American publisher Katharine Meyer Graham learned to identify and overcome the impostor syndrome. She led her family's newspaper, The Washington Post, from 1963 to 1991. She was the first twentieth century female publisher of a major American newspaper. Graham's memoir, Personal History, won the Pulitzer Prize in 1998. After her husband’s suicide Katherine came to realize she loved the job of running the newspaper. She had intended to pass the paper to her children, but discovered she loved the job. Initially, the going was rocky. "I seemed to be carrying inadequacy as baggage, I felt I was always taking an exam and would fail if I missed a single question. The problem was, I was learning from the top. The best way is to work your way up, assuming more responsibility, but I never had that chance. My insecurity added to the problem - and I was right to be insecure.
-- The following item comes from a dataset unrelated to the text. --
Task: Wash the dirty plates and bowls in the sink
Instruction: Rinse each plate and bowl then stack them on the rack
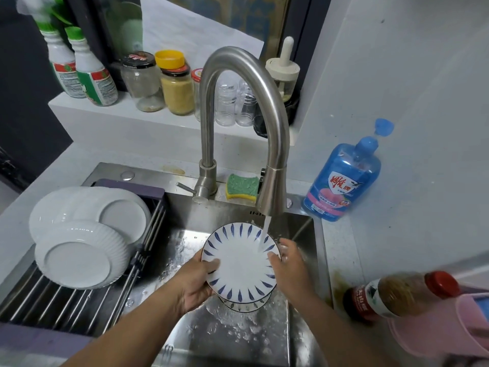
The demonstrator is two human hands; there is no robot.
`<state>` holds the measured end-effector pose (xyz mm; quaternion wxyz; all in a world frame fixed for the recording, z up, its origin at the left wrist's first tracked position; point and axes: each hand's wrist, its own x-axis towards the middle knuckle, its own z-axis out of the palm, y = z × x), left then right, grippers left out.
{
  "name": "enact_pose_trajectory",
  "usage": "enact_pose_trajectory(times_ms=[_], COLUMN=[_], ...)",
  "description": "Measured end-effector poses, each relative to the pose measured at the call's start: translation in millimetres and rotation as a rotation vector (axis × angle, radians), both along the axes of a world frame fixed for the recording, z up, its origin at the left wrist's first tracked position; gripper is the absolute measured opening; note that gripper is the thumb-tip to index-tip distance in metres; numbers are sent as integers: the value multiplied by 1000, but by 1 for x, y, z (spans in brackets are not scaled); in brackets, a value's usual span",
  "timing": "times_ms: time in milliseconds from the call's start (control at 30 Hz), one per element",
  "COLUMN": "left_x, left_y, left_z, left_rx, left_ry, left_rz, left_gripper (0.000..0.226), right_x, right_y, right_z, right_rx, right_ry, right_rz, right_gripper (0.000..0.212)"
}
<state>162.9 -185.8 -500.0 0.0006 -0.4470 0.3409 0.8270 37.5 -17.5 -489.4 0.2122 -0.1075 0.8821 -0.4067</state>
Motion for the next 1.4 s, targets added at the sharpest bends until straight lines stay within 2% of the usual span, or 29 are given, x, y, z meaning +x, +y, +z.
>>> enact_pose_trajectory(times_ms=[133, 300, 400, 500, 567, 667, 733, 867, 967, 1067, 1133, 1200, 1300, 1400], left_x=[-6, -7, -4, -3, -3, -2, 0, 10, 21, 38, 50, 57, 57, 54], left_y=[5, 12, 18, 21, 19, 9, 3, -11, -22, -34, -43, -50, -61, -74], left_z=[2, 0, -1, 4, 9, 18, 26, 39, 36, 28, 22, 20, 25, 40], left_rx=[-71, -224, -205, -107, -131, -283, -421, -566, -690, -810, -940, -1065, -1305, -1289], left_ry=[23, 20, 40, 102, 107, 63, 66, 115, 140, 195, 235, 292, 306, 321], left_rz=[59, -12, -95, -100, -71, -57, -101, -102, -158, -345, -514, -601, -554, -560], left_gripper=[21, 28, 33, 41, 44, 47, 49, 46, 56, 74, 79, 71, 33, 16], right_x=[-2, -1, -7, -17, -22, -15, -3, 8, 9, 9, 8, 5, 3, 7], right_y=[2, -2, -12, -17, -16, -12, -14, -27, -34, -34, -33, -34, -39, -40], right_z=[4, 34, 46, 48, 41, 30, 27, 22, 25, 33, 38, 44, 52, 58], right_rx=[187, 242, 338, 278, 197, 80, 6, -106, -94, -61, -71, -69, -68, -151], right_ry=[-61, 180, 235, 110, -28, -275, -367, -392, -354, -374, -487, -613, -728, -764], right_rz=[121, 139, 239, 164, 121, 21, -2, -7, -36, -45, -80, -117, -98, -43], right_gripper=[26, 32, 25, 30, 32, 23, 17, 18, 22, 24, 26, 27, 26, 26])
I didn't know anything."
As Rupert Cornwell wrote “Graham knew enough to appoint Ben Bradlee as editor in 1965, to form the partnership that transformed the Post from an unremarkable local paper into the equal of the New York Times. Graham admitted to a sense of achievement, but little more as she touted the real credit belonged to Bradlee and others. ‘I was lucky enough to stay with it, to keep going, and the thing worked. If I have one quality it's doggedness, just hanging in there.’” Like Graham, professional football player Jon Dorenbos used grit to work through his impostor syndrome.
In his book Life is Magic: My Inspiring Journey from Tragedy to Self-Discovery Dorenbos wrote “it was hard to convince myself I belonged in an NFL locker room in the beginning. But if you say that to yourself – what the hell am I doing here? It becomes a self-fulfilling prophecy. The quickest way to torpedo your confidence is to wonder if it is justified. It did not take me long to identify insecurity that is the one thing most present in an NFL locker room. A lot of high school and college players, as well as coaches, are scared shitless that they do not measure up. I saw it for 15 years. Some of the most insecure people I have ever met are superstars.”
In her expansive February 6, 2023 New Yorker article "Why Everyone Feels Like They're Faking It," Leslie Jamison noted “as a concept, impostor phenomenon effectively functions as an emotional filing cabinet organizing a variety of fraught feelings that we can experience as we try to reconcile three aspects of our personhood: how we experience ourselves, how we present ourselves to the world, and how the world reflects that self-back to us. The phenomenon names an unspoken, ongoing crisis arising from the gaps between these various versions of the self and designates not a syndrome but an inescapable part of being alive.”
How often do you suffer from the impostor syndrome?
Have you encountered someone who suffered from impostor syndrome?
Does it surprise you to learn that so many professional football players suffer from impostor syndrome?
What do you think about when you hear that even the best at their game can suffer from impostor syndrome?
Do you think impostor syndrome is holding you back?
How often do you realize the ‘inescapable part of being alive?’